Quels sont les principaux enjeux liés aux tests de dépistage, aux tests de confirmation et à l’arrimage aux soins liés à l’hépatite virale chez les populations d’immigrant·e·s, de nouveaux·elles arrivant·e·s et de réfugié·e·s? 

Parmi les plus grands enjeux auxquels je suis confrontée dans mon travail avec cette population, je citerais :

  • la nécessité d’encourager les client·e·s à se faire tester et les aider à comprendre pourquoi le dépistage est important; 
  • la disponibilité limitée de médecins de famille offrant des tests de dépistage de l’hépatite; 
  • le fait que les client·e·s ne reviennent pas chez leur prestataire de soins de santé pour obtenir leurs résultats de test; 
  • la compréhension limitée de l’hépatite C et de l’hépatite virale, y compris les conséquences si elles ne sont pas traitées; 
  • les problèmes de communication et la barrière linguistique;
  • la peur d’obtenir un résultat positif et de devoir suivre un traitement;
  • le manque de connaissances sur les options de traitement actuellement à leur disposition; certain·e·s client·e·s ont entendu dire que le traitement était difficile pour d’autres dans le passé et ne savent pas qu’il est désormais plus facile et plus efficace; 
  • les préoccupations concernant le coût du traitement et la méconnaissance des aides financières disponibles;
  • les inquiétudes concernant les effets secondaires du traitement et leurs répercussions sur la vie quotidienne et le travail; 
  • le sentiment de honte d’être porteur·euse d’un virus contagieux et potentiellement transmissible par voie sexuelle, et la crainte de le transmettre à d’autres. 

Quelles techniques utilisez-vous pour arrimer les immigrant·e·s, les nouveaux·elles arrivant·e·s et les réfugié·e·s à vos services cliniques? 

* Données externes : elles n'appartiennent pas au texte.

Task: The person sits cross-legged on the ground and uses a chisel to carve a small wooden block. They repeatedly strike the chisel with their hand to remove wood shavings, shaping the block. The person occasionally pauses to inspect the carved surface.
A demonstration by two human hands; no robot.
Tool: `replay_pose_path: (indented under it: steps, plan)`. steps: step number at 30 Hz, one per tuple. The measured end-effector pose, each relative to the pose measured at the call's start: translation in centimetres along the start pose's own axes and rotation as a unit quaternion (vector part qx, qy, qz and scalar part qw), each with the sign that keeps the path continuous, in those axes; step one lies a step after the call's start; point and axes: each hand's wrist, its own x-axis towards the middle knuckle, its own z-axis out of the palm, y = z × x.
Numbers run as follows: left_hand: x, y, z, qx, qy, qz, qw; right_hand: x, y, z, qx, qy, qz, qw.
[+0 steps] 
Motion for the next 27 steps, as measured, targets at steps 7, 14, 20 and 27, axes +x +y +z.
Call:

Pour inciter ces client·e·s à accéder aux soins et aux traitements, j’utilise les approches suivantes : 

  • avoir des conversations ouvertes et honnêtes sur la nature de l’hépatite virale et les traitements offerts;
  • fournir du matériel d’information dans une langue que le·la client·e comprend, ou remettre ce matériel à un·e membre de sa famille ou à un·e ami·e qui pourra lui expliquer le contenu;
  • examiner avec lui·elle les résultats du test de dépistage et lui expliquer les répercussions potentielles sur sa santé s’il ou elle ne reçoit pas de traitement;
  • assurer la présence d’un·e interprète lorsque les client·e·s ne parlent pas couramment l’anglais; 
  • communiquer mes coordonnées et encourager les client·e·s à discuter de leur diagnostic avec leur famille, qui peut ensuite me contacter si elle a des questions;
  • encourager les client·e·s à proposer à leurs ami·e·s et aux membres de leur famille, tant au Canada que dans leur pays d’origine, de se faire tester; 
  • utiliser les outils et les ressources offertes par la clinique pour expliquer ce qu’est l’hépatite C, comment elle se transmet et comment elle peut être prévenue et traitée.